Using the API in Visual Studio
Visual Web Ripper contains two main API files. You need to include one or both of these files in your Visual Studio project:
- WebRipper.DLL
- WebRipperBrowser.DLL
If you want to use the API to run a project, you need to include both WebRipperBrowser.DLL and WebRipper.DLL in your Visual Studio project. If you only want to process extracted data, you need to include only WebRipper.DLL.
Include the API files for Visual Web Ripper by adding the files as references. Browse the Visual Web Ripper installation folder in order to find the API files.
You must also copy the following four files to your applications Bin folder.
- SQLite.Interop.dll
- msvcp100.dll
- msvcr100.dll
- AjaxHook.dll
After including the API files in your project, you will have access to the namespaces VisualWebRipper and VisualWebRipper.Processor. If you have included only WebRipper.DLL, you will have access only to the namespace VisualWebRipper. This is how to include a namespace in C#:
using VisualWebRipper;
using VisualWebRipper.Processor;
Platform Target
Visual Web Ripper is a 32-bit application. A 32-bit application can run on a 64-bit operating system, but it must run in 32-bit mode, so you must set the target platform to x86 as shown below.

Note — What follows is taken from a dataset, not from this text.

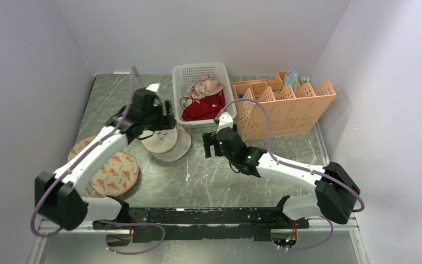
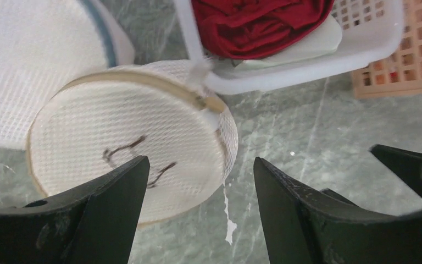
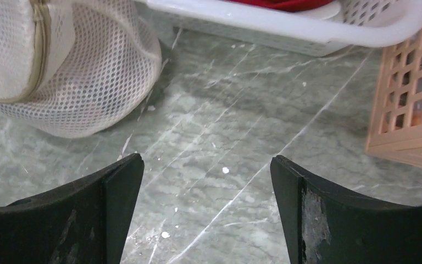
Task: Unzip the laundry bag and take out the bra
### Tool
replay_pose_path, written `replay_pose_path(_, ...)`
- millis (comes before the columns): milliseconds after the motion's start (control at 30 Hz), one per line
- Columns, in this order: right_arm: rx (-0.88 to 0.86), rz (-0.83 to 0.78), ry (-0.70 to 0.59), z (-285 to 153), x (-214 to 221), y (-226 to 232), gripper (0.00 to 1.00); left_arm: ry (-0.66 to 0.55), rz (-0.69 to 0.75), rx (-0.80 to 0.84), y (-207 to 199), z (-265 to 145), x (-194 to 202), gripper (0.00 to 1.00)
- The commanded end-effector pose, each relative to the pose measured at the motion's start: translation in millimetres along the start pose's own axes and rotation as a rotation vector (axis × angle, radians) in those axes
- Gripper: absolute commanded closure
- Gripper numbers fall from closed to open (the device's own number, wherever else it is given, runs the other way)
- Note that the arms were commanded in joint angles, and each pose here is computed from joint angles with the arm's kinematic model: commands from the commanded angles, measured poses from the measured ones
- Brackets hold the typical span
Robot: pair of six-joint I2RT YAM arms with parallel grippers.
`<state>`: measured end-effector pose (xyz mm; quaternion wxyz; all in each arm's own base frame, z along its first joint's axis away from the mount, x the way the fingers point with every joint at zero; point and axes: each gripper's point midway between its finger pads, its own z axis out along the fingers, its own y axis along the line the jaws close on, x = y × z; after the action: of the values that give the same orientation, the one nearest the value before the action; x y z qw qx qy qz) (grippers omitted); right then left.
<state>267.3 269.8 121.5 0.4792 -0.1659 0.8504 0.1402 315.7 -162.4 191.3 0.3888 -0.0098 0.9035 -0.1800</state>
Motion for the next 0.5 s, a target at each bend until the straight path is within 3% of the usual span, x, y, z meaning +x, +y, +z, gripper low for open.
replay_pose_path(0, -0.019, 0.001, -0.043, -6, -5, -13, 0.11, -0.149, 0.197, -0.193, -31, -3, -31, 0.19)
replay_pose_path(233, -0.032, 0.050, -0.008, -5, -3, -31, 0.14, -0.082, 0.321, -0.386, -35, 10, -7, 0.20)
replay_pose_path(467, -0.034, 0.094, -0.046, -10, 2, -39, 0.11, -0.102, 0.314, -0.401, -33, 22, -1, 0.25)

Loading and Running a Project
The most common task when using the API is loading and running a data extraction project from within your own application.
The following classes are used when running a project:
- WrProject defines an instance of a data extraction project.
- WrAgent can be used to run a project with the WebCrawler agent or the WebBrowser agent.
The following two static methods can be used to load a data extraction project.
WrProject project = WrProject.Load( "C:\projects\sequentum.rip" );
WrProject project = WrProject.LoadByName( "sequentum" );
The following three static methods can be used to run a data extraction project in synchronous mode.
IAgent agent = WrAgent.RunProject( new WrProcessPars(project), true);
IAgent agent = WrAgent.RunProject(project, true);
IAgent agent = WrAgent.RunProject( "C:\projects\sequentum.rip", true);
You can control certain aspects of the process by specifying additional parameters on WrProcessPars.
WrProcessPars(WrProject project, bool isResume, bool isRetryErrors,
bool isViewBrowser, WrProcessorTypeEnum defaultAgentType, int debugLevel)
For example:
WrAgent.RunProject(new WrProcessPars(project, false, false, true,
project.DefaultCollector, project.LogLevel), true);
Status information can be retrieved from the IAgent interface as follows.
string status = agent.Status;
int processedPages = agent.ProcessedPages;
int pageLoadErrors = agent.TimeoutPages;
int missedRequiredElements = agent.MissedRequiredElements;
bool isError = agent.IsError
The following three static methods can be used to run a data extraction project in asynchronous mode.
IAgent agent = WrAgent.RunProject( new WrProcessPars(project), false);
IAgent agent = WrAgent.RunProject(project, false);
IAgent agent = WrAgent.RunProject( "C:\projects\sequentum.rip", false);
If you are running a project asynchronously you can use the IsDone property of the IAgent interface to see whether a project has finished running.
if (agent.IsDone)
{
//The project has finished running
}
Manipulating a Project
You can use the API to manipulate a data extraction project before you run it. You must first load the project to get an instance of theWrProjectclass.
The following two static methods can be used to load a data extraction project.
WrProject project = WrProject.Load( "C:\projects\sequentum.rip" );
WrProject project = WrProject.LoadByName( "sequentum" );
After you have loaded the project, you can set any of its properties and then run the project.
WrProject project = WrProject.LoadByName( "sequentum" );
project.StartUrls.Clear();
project.StartUrls.Add( "http://www.sequentum.com" );
IAgent agent = WrAgent.RunProject(project);
Setting Input Parameters
The best way to manipulate a project is to use input parameters. This allows you to keep all functionality in the project file and use the API to set the parameters.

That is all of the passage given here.